Dec 3 2020
A new study has shown how climate change could result in irrevocable sea-level rise with a continuous increase in temperatures and the continuous decline in the Greenland ice sheet.
Researchers from the University of Reading and the National Centre for Atmospheric Science (NCAS) have recently published the most elaborate study of the Greenland ice sheet to date, in The Cryosphere journal. They describe how the enormous Greenland ice sheet experiences a point of no return, beyond which it will no longer completely regrow, thereby altering sea levels across the globe permanently.
For scenarios where global warming exceeds 2 °C, which is the target set by the Paris Agreement, the new study demonstrates that considerable ice loss is predicted, with several meters of increase in the global sea level lasting for tens of thousands of years. The warmer the climate, the higher the increase in sea level.
Moreover, even if temperatures return to existing levels after some point in time, researchers have demonstrated that the Greenland ice sheet will never be able to regrow completely once it melts greater than a critical point.
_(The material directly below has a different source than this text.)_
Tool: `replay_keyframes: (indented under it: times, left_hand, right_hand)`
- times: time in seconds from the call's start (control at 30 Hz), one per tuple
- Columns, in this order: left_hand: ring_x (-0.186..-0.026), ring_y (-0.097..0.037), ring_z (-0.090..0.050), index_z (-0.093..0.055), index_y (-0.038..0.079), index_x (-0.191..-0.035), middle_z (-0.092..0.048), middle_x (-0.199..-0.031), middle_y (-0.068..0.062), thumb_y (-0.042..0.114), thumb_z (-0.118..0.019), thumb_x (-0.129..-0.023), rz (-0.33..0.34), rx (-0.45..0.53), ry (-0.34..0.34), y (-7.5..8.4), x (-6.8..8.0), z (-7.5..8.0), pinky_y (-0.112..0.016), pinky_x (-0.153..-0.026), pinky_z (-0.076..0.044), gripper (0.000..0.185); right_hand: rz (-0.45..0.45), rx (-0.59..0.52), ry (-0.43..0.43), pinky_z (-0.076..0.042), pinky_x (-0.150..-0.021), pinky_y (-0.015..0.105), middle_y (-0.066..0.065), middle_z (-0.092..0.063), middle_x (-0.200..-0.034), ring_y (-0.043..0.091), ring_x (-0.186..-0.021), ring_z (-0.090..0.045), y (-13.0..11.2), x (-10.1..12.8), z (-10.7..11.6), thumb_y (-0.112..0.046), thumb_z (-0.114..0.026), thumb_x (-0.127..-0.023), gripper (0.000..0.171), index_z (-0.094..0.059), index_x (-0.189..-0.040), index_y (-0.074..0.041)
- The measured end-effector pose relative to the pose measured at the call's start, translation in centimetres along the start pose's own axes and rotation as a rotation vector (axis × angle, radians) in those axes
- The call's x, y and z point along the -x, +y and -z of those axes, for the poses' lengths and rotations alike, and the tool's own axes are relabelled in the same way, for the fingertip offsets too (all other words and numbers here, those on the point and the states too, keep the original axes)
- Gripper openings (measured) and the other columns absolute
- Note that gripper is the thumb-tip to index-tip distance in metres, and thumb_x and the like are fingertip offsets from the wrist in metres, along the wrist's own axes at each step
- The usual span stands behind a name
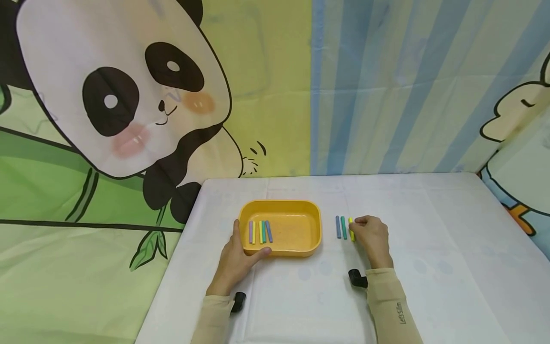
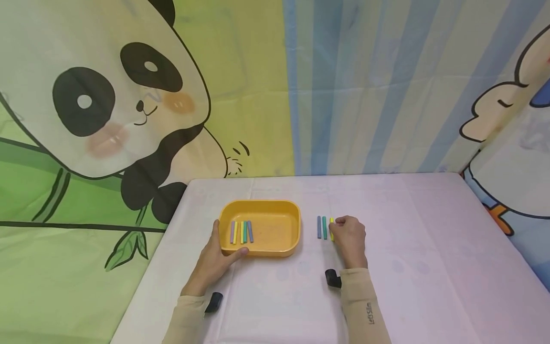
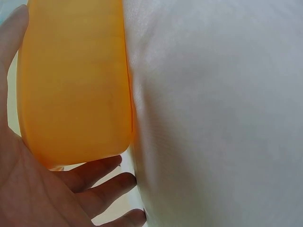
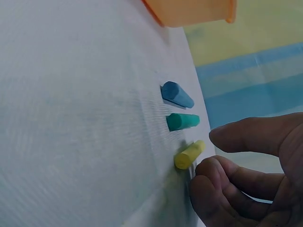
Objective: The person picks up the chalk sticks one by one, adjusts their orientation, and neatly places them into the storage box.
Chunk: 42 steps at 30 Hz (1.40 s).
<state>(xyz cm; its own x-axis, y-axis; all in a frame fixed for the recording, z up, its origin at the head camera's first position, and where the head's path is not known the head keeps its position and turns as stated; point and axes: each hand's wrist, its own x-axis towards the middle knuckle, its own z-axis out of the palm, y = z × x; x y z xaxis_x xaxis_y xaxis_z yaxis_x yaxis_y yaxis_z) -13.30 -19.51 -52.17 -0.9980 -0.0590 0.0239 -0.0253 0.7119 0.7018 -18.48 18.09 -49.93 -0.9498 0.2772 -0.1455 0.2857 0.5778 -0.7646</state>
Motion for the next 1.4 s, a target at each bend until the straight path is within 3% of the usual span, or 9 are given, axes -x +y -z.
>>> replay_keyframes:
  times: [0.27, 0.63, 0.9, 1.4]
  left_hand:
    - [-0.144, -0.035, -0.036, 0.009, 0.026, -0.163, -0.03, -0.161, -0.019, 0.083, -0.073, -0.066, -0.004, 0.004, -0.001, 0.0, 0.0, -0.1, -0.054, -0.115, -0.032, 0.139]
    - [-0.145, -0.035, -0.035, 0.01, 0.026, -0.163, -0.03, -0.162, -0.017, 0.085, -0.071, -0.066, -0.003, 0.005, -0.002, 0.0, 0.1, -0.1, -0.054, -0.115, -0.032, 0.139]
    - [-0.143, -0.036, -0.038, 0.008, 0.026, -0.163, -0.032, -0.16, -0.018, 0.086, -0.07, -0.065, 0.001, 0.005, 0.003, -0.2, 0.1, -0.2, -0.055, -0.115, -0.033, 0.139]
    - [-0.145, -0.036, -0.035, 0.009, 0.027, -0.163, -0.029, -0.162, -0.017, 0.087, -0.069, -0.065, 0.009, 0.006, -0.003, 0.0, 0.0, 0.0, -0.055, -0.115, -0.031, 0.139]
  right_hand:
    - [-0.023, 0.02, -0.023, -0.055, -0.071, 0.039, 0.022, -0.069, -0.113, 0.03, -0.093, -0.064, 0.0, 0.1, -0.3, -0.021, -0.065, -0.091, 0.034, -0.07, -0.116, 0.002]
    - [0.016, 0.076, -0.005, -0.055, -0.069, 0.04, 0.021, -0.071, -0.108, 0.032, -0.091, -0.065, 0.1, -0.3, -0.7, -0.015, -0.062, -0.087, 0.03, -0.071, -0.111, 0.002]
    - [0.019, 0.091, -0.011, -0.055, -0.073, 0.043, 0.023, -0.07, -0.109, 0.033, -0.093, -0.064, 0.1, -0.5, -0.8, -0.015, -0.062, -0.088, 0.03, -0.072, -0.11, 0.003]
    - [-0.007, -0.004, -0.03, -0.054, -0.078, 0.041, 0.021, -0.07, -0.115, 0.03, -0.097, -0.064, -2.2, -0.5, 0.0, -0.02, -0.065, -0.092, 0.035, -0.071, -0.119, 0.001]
Once that point is reached, sea levels would permanently stay 2 m higher compared to existing levels, irrespective of other factors contributing to sea-level rise.
The reason is the huge size of the ice sheet has a significant influence on its local climate, and as it reduces, Greenland would experience less snowfall and warmer temperatures. As soon as the ice-sheet withdraws from the island’s Northern part, the region would continue to be ice-free.
Our experiments underline the importance of mitigating global temperature rise. To avoid partially irreversible loss of the ice sheet, climate change must be reversed—not just stabilised—before we reach the critical point where the ice sheet has declined too far.
Jonathan Gregory, Professor and Climate Scientist, University of Reading and National Centre for Atmospheric Science
Rising Sea Levels
The ice sheet of Greenland is seven times the area of the United Kingdom and stores a huge amount of the Earth’s frozen water. At the present melting rates, it contributes nearly 1 mm to sea level annually and accounts for about one-quarter of the complete sea-level rise.
From 2003, regardless of seasonal periods of growth, the ice sheet of Greenland has lost three and a half trillion tons of ice.
Sea-level rise is considered to be one of the most severe impacts of climate change, posing a hazard to coastal areas across the globe, and threatening the lives of millions of people living in low-lying areas. Florida, eastern England, and Bangladesh are some of the several areas known to be specifically susceptible.
According to researchers, to prevent the irrevocable sea-level rise that would be caused by the melting, climate change must be reversed before the Greenland ice sheet reduces to the threshold mass, which would be reached in around 600 years at the greatest rate of mass loss that falls in the possible range of the Fifth Assessment Report of the Intergovernmental Panel on Climate Change.
The researchers investigated the ice sheet with the help of a computer model that integrates climate and ice-sheet models to mimic the impacts of Greenland ice sheet melting below a range of possible increases in temperature, varying from least warming to worst-case scenarios.
Under all future climates such as the current or warmer, the ice sheet decreased in size and contributed to a certain degree of sea-level rise.
Most significantly, there were scenarios where the ice sheet melting could be reversed. However, they depend on actions to mitigate global warming before it becomes too late.
Journal Reference
Gregory, J. M., et al. (2020) Large and irreversible future decline of the Greenland ice sheet. The Cryosphere. doi.org/10.5194/tc-14-4299-2020.